But as a young boy, perpetually frightened of the ogre in my life, my brain had to think things up quickly to protect me.
My brain knew there was nothing I could do to change the man's attitude. Synapses fired and wired hard into my brain with the inner critic slowly developing into a means of adjusting the level of abuse I would have to face.
We become disassociated from our feelings because of the abuse and abandonment developing a sponge for other people’s emotional states. Empathic understanding to nuanced changes in atmospheres and how you perceive people is arguably the only benefit of my childhood trauma. Paul Walker describes it as soul murder; toxic shame lays a fertile ground for an inner critic to develop, working synergistically together, like the gears on a car, seamlessly driving you to oblivion.
Perfectionism resulted.
Now, we all know perfectionism is an impossible aspiration to attain especially for a child which is where the dichotomy of inner critic comes into play. As children, we don’t have to be perfect to be loved by our parents. Being a child is all about development.

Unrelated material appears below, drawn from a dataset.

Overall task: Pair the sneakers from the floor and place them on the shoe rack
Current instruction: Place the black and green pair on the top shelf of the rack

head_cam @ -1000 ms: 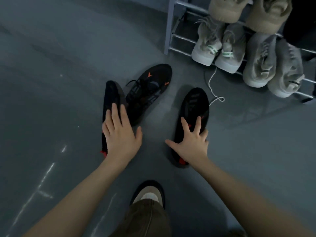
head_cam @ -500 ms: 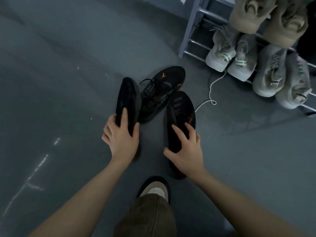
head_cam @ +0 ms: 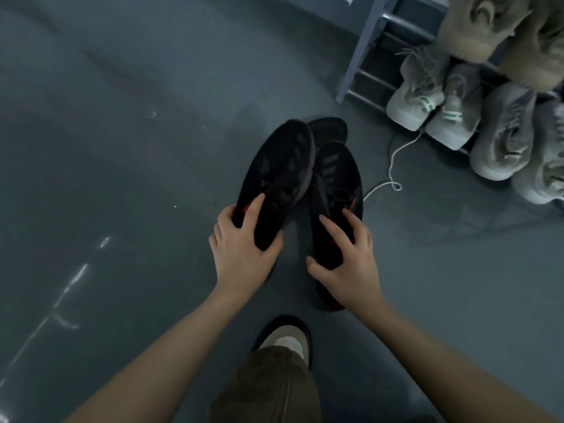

Children will fail and this is okay; they have to make mistakes. Part of growing up is understanding risks and benefits. This should be encouraged to debate their opinion in order to learn about the wider world. When the child face’s a constant barrage of criticism, emotional abuse, violence and sexual assault, the child’s neuroplasticity wires itself to protect the child, creating boundaries which the child lives by. An inner narrative which can become so vicious governed these boundaries and affects the very nature of the child.
Replacing the narrative with something that can be used in your favour can be difficult but not impossible.
Acknowledge you’re now safe. Remember the inner critic developed in the presence of an abusive parent. As the adult, that parent is no longer in charge of your primary care. So right now, you’re safe from harm. Verbally acknowledge this statement.
Attached to the inner critic is a low self-worth and low self-esteem. These undermine any good we want to do for ourselves, and a low self-worth prevents you from believing in yourself and claiming what is yours. Low self-esteem creates a sadness difficult to shake. With my wife, she needed to me to be by her side, and this was a mental shift. A simple ‘I am here, I am now going to be by your side as your partner,’ was all that was needed.
The next step is gratitude. A simple reflection on the life I have now, free from abuse and filled with love is something to celebrate, right? With a constant line of communication with my wife and checking into how I was feeling at each stage of the move took effort. But it was far easier than experiencing the discombobulation of making my wife sad and shouldering the burden of the a*****e in my head.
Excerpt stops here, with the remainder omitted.